Taking the listing below, restate word for word each line from the line with "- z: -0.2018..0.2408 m" to the line with "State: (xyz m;", ends included, and stop there.

» INFORMATION SUPPLIED
---*---

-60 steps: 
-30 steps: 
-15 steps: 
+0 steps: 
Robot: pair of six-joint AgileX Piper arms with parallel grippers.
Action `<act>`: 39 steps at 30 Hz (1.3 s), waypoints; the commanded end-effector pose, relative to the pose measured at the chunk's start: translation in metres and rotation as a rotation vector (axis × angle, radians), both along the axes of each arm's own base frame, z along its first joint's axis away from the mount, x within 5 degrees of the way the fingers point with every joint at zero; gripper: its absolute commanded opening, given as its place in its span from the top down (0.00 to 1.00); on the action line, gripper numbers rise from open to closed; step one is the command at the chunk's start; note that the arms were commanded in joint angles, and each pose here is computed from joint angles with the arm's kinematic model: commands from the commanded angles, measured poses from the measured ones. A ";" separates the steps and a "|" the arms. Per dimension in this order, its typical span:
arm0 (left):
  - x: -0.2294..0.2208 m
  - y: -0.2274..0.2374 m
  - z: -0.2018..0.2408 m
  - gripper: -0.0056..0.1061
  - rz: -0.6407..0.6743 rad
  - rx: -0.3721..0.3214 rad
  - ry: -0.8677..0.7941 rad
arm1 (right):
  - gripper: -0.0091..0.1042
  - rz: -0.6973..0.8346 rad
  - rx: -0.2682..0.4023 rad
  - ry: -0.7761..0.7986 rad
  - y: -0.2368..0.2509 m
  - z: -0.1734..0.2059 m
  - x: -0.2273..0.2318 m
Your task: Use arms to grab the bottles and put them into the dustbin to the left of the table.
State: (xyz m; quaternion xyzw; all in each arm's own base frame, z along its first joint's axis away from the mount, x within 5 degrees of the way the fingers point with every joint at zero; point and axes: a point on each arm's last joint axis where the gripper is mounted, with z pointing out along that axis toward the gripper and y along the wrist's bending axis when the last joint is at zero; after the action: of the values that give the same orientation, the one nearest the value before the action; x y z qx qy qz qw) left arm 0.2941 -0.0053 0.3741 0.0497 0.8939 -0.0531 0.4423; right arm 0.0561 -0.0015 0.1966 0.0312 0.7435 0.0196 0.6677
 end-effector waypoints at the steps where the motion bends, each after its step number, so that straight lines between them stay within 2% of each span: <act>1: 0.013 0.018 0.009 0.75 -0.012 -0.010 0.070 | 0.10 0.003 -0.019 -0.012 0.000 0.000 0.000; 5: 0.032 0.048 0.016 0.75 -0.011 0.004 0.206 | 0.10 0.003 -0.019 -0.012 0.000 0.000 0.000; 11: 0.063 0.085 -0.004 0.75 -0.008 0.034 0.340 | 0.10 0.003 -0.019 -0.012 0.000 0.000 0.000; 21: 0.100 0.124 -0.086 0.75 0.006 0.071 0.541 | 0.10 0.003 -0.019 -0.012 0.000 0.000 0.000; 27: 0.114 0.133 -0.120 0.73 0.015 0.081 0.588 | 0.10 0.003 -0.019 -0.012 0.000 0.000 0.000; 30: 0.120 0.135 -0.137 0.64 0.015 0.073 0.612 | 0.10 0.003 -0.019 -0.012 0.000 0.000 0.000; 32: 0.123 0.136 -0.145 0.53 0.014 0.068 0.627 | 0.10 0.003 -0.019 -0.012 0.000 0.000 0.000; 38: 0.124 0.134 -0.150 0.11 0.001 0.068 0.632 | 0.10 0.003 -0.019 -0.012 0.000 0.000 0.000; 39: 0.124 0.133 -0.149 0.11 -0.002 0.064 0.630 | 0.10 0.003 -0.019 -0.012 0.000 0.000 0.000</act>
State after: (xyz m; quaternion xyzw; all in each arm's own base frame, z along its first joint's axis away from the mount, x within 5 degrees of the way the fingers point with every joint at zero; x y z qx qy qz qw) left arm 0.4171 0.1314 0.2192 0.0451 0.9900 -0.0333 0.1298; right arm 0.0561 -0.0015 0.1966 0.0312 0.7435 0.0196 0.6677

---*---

» TASK RESULT
  - z: -0.2018..0.2408 m
  - gripper: -0.0056..0.1061
  - rz: -0.6407..0.6743 rad
  - rx: -0.3721..0.3214 rad
  - ry: -0.8677..0.7941 rad
arm1 (right):
  - gripper: -0.0091..0.1042
  - rz: -0.6973..0.8346 rad
  - rx: -0.2682..0.4023 rad
  - ry: -0.7761..0.7986 rad
  - y: -0.2368..0.2509 m
  - z: -0.1734..0.2059 m
  - x: -0.2273..0.2318 m
Your task: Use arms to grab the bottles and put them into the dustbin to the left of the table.
State: (xyz m; quaternion xyzw; all in each arm's own base frame, z along its first joint's axis away from the mount, x within 5 degrees of the way the fingers point with every joint at zero; point and axes: a point on each arm's last joint axis where the gripper is mounted, with z pointing out along that axis toward the gripper and y along the wrist's bending axis when the last joint is at zero; after the action: of the values that give the same orientation, the one nearest the value before the action; x y z qx qy qz qw) left arm 0.2941 -0.0053 0.3741 0.0497 0.8939 -0.0531 0.4423; right arm 0.0561 -0.0015 0.1966 0.0312 0.7435 0.0196 0.6677

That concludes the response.